Film Review: Odd Thomas

This slick, watchable contraption represents yet another less-than-optimal Dean Koontz adaptation. Fans of the prolific Dean Koontz are probably accustomed by now to less-than-optimal adaptations of his fiction, so there shouldnt be too much grumbling about Odd Thomas, a would-be franchise launcher drawn from the first of six (to date) novels in the titular series.

This slick, watchable contraption represents yet another less-than-optimal Dean Koontz adaptation.
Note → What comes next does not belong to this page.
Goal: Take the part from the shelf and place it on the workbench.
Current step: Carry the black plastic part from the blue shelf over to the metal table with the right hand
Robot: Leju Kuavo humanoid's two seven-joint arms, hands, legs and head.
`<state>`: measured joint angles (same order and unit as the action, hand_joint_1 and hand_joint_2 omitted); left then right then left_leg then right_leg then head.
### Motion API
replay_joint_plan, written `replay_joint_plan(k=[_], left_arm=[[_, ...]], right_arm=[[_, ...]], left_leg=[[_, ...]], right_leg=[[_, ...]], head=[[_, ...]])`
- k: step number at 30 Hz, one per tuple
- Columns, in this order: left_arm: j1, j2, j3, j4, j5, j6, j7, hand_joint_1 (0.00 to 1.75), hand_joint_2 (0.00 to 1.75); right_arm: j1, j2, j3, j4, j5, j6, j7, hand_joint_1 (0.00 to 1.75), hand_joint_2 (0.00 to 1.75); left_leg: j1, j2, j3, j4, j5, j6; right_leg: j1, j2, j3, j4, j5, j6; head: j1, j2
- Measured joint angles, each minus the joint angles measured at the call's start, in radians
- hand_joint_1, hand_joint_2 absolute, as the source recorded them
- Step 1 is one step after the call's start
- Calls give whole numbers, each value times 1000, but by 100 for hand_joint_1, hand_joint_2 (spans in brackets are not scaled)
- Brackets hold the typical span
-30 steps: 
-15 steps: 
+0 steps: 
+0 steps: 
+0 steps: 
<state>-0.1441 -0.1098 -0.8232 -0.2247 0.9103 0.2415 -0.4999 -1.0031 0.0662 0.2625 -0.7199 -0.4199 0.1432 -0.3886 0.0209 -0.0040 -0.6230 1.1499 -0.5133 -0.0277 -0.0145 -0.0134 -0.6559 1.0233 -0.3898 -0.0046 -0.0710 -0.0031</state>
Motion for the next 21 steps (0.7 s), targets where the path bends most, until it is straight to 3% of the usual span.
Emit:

Fans of the prolific Dean Koontz are probably accustomed by now to less-than-optimal adaptations of his fiction, so there shouldn’t be too much grumbling about “Odd Thomas,” a would-be franchise launcher drawn from the first of six (to date) novels in the titular series. The grousing so far is more about when fans can see it at all: Writer-director-producer Stephen Sommers‘ film has been released in a few offshore territories, but remains hampered by legal disputes between companies involved. In any case, this fantasy-comedy-thriller with Anton Yelchin as a clairvoyant hero is a slick, watchable contraption, but the books’ juggling of tricky tonal and narrative devices translates into a screen result less clever than arbitrary and silly. Lawsuit-clouded status aside, its future looks brightest in home formats.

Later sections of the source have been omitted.